Due to a lack of transport from our neck of the Brecon Beacons to amusements like the Pontypool roller-disco and Cwmbran hydraslides we spent most of our childhoods messing around with ponies. But, fearful of developing the bristly chin, spreading bottom and braying bossiness that my father warned was the eventual fate of all horsey women, I made my exit to London aged eighteen. I still have a nagging fear, fed by the kindlier of my male friends, that I did not get out soon enough.
Thanks to a tendency to fall off so strong that the St Johns Ambulance first-aid team used to go to battle stations whenever she rode into the ring at local gymkhanas, Bee was even quicker to convert her interest in horses from life in the saddle to life on the sofa with a Dick Francis and a packet of chocolate biscuits.
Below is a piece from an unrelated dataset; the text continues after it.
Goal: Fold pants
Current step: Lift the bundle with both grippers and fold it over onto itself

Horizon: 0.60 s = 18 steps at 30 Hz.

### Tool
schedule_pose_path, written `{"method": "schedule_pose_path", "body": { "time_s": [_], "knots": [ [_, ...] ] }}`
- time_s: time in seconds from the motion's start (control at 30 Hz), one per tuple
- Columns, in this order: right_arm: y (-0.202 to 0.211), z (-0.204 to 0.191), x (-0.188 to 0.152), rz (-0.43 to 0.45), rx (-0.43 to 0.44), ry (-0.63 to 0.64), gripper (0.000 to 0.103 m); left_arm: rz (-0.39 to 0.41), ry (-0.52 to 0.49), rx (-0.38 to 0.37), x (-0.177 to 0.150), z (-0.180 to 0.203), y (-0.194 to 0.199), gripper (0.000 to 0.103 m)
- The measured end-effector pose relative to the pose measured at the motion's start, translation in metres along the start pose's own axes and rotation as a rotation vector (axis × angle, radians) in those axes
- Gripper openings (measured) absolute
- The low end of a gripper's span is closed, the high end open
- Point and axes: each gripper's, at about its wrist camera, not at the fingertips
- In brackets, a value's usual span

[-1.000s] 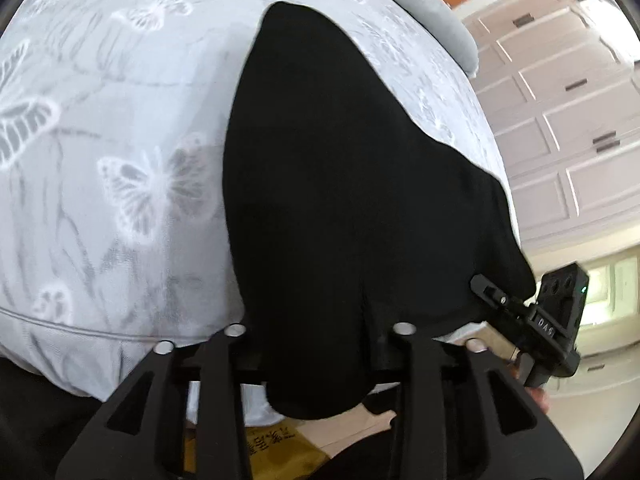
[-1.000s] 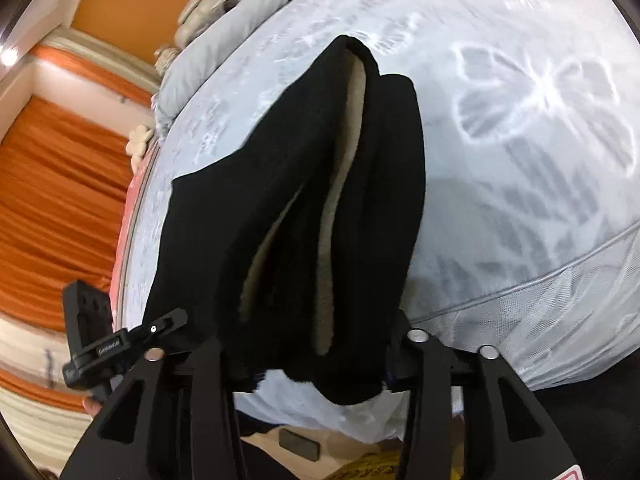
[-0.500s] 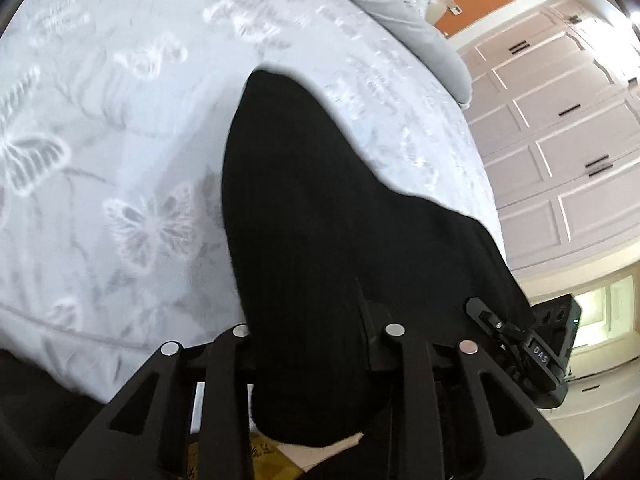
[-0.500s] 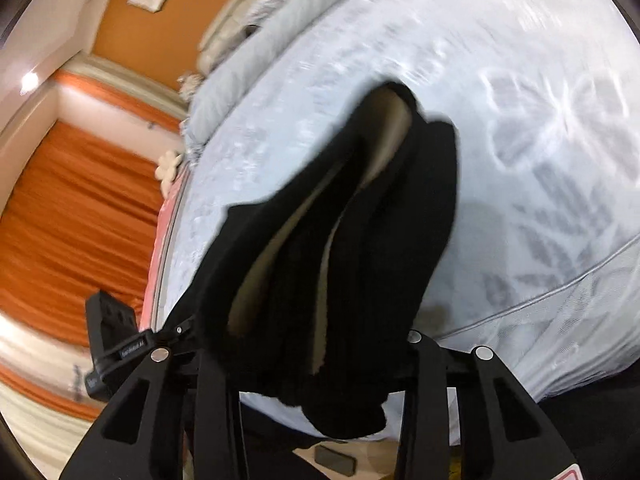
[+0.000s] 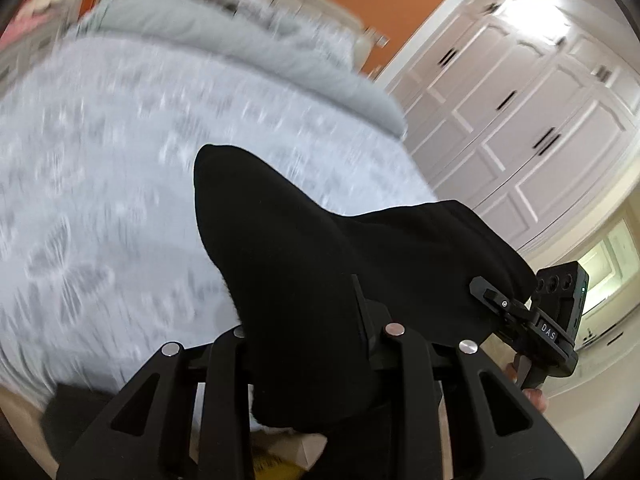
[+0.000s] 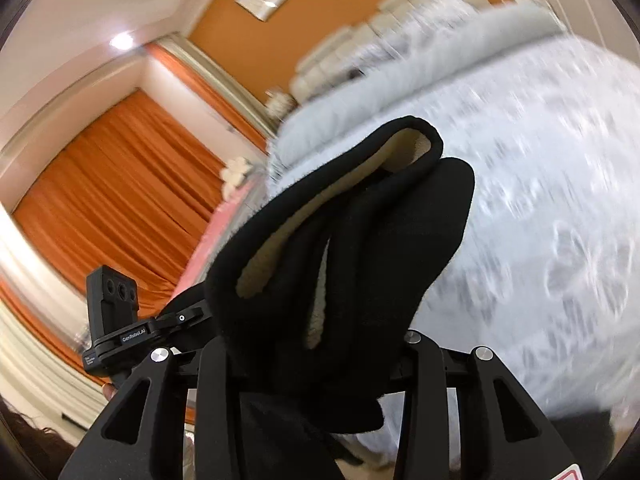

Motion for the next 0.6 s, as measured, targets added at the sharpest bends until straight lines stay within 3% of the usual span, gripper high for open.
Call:
{"method": "schedule_pose_path", "body": {
  "time_s": [0.3, 0.5, 0.6],
  "knots": [
    [-0.008, -0.043, 0.087, 0.144, 0.058, 0.166, 0.036, 0.211, -0.135, 0.042, 0.095, 0.034, 0.027, 0.026],
    [-0.039, -0.047, 0.155, 0.218, 0.073, 0.224, 0.036, 0.331, -0.198, 0.096, 0.163, 0.044, 0.013, 0.027],
    [-0.065, -0.037, 0.187, 0.244, 0.073, 0.236, 0.036, 0.389, -0.23, 0.133, 0.198, 0.038, -0.012, 0.027]
  ]
}}
Point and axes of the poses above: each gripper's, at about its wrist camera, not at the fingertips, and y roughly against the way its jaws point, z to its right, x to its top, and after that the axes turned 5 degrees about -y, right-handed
While our four younger siblings joined the Pony Club (one of them was actually presented with a horsemanship trophy by a lady called Mrs Trot), she and I set about transforming ourselves into glossy urban creatures. I was posted to New York to work as the Evening Standards correspondent there and prided myself on coming home for Christmas kitted out in shoes designed to totter only the few metres from yellow cab to nightclub entrance and cashmere barely able to cope with the damp seeping up the walls of the sitting room, let alone helping with the mucking out. Bee burned her wellies, grew her fingernails and e-mailed me in triumph when she heard the others had started calling us the Dry Clean Onlys.